* [Aim of the task]: Output exactly the span of lines beginning with the one that holds "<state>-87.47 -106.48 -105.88" and ending with the last line of the data below.

* [Collected data]:
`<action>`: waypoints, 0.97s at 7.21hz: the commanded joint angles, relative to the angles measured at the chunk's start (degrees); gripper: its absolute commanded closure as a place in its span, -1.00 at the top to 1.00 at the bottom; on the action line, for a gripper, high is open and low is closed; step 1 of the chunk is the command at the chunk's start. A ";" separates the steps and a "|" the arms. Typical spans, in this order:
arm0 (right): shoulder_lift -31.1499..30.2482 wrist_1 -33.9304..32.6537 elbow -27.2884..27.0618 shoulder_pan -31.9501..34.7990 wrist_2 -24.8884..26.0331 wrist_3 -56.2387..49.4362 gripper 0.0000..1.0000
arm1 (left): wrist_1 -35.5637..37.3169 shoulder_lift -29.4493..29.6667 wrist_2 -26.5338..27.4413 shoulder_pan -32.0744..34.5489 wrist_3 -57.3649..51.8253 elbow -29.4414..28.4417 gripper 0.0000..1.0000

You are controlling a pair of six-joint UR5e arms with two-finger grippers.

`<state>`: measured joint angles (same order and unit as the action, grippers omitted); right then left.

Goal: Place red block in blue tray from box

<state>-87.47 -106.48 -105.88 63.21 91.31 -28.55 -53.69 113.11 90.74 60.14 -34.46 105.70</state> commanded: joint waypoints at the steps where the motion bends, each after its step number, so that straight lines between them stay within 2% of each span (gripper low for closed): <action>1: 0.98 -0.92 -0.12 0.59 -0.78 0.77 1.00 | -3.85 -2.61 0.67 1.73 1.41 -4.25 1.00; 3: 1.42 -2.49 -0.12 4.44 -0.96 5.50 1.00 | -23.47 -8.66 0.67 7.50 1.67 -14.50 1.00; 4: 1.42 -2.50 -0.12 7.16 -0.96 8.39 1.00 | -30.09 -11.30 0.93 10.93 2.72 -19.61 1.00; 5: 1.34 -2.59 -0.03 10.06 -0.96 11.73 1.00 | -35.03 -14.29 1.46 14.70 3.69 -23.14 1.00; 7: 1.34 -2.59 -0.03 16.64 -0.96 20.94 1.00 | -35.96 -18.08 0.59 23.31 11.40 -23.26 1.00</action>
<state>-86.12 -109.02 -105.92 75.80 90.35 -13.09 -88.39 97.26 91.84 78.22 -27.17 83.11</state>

* [Task result]:
<state>-87.47 -106.48 -105.88 63.21 91.31 -28.55 -53.69 113.11 90.74 60.14 -34.46 105.70</state> commanded: joint waypoints at the steps where the motion bends, each after its step number, so that straight lines between them stay within 2% of each span (gripper low for closed): <action>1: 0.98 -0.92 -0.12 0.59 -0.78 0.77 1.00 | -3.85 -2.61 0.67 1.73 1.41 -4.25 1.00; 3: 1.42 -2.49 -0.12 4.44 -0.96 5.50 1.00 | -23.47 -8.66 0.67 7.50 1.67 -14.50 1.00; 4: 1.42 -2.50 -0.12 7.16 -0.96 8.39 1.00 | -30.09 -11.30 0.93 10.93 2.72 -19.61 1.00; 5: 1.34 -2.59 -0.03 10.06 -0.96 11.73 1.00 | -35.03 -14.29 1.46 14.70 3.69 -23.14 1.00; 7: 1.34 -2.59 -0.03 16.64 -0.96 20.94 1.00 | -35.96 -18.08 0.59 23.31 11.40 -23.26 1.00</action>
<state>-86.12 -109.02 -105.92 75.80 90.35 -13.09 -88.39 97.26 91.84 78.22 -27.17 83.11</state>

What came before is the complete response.